◆ What is needed ◆
Repeat what the lines below say, word for word, and skip every image.

==================================================

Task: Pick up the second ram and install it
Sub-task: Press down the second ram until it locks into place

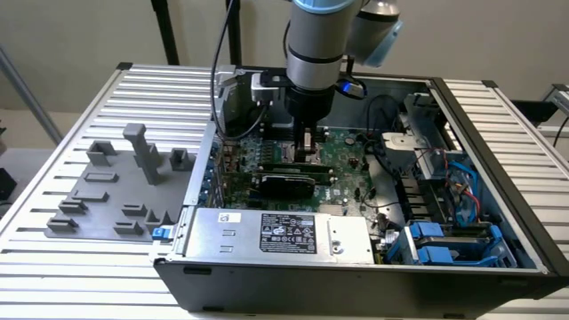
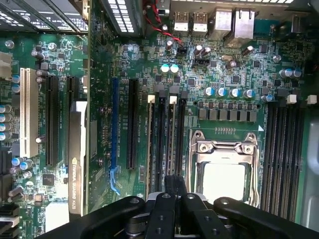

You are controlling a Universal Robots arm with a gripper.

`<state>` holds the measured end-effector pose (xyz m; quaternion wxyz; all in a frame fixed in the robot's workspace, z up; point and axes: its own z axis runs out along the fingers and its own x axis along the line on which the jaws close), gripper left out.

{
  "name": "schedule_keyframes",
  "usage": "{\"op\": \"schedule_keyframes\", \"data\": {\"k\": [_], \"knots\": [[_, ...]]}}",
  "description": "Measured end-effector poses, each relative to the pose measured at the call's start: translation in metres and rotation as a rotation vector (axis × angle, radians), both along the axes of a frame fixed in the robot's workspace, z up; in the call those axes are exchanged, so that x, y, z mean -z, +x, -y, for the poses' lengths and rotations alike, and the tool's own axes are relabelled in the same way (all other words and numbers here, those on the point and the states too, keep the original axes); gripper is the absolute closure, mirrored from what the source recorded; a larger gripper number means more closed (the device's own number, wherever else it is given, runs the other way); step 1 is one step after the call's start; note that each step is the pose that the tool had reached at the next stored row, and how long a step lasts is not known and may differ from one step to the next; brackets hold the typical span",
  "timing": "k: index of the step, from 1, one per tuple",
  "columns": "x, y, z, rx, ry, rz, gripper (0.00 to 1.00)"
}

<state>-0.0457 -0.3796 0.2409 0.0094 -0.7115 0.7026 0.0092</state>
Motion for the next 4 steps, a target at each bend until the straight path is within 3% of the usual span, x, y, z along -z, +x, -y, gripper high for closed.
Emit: {"op": "schedule_keyframes", "data": {"k": [4], "knots": [[-0.0001,0.0,0.0,0.0,-0.0001,-0.0001,0.89]]}}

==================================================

◆ Written response ◆
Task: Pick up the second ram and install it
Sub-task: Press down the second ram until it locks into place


You are controlling a Universal Robots arm with a gripper.

`<state>` holds the measured end-effector pose (xyz m; quaternion wxyz; all in a frame fixed in the robot's workspace, z up; point and axes: its own z axis runs out along the fingers and its own x axis along the line on which the jaws close), gripper left out.

{
  "name": "schedule_keyframes",
  "usage": "{\"op\": \"schedule_keyframes\", \"data\": {\"k\": [_], \"knots\": [[_, ...]]}}",
  "description": "Measured end-effector poses, each relative to the pose measured at the call's start: translation in metres and rotation as a rotation vector (axis × angle, radians), both along the axes of a frame fixed in the robot's workspace, z up; in the call those axes are exchanged, so that x, y, z mean -z, +x, -y, for the poses' lengths and rotations alike, and the tool's own axes are relabelled in the same way (all other words and numbers here, those on the point and the states too, keep the original axes); gripper is the absolute closure, mirrored from what the source recorded; a larger gripper number means more closed (the device's own number, wherever else it is given, runs the other way); step 1 is one step after the call's start; note that each step is the pose that the tool had reached at the next stored row, and how long a step lasts is not known and may differ from one step to the next; brackets hold the typical span",
  "timing": "k: index of the step, from 1, one per tuple",
  "columns": "x, y, z, rx, ry, rz, gripper (0.00 to 1.00)"
}

<state>-0.0457 -0.3796 0.2409 0.0094 -0.7115 0.7026 0.0092</state>
Motion for the next 4 steps, a target at each bend until the straight path is within 3% of the usual span, x, y, z along -z, +x, -y, gripper high for closed.
Emit: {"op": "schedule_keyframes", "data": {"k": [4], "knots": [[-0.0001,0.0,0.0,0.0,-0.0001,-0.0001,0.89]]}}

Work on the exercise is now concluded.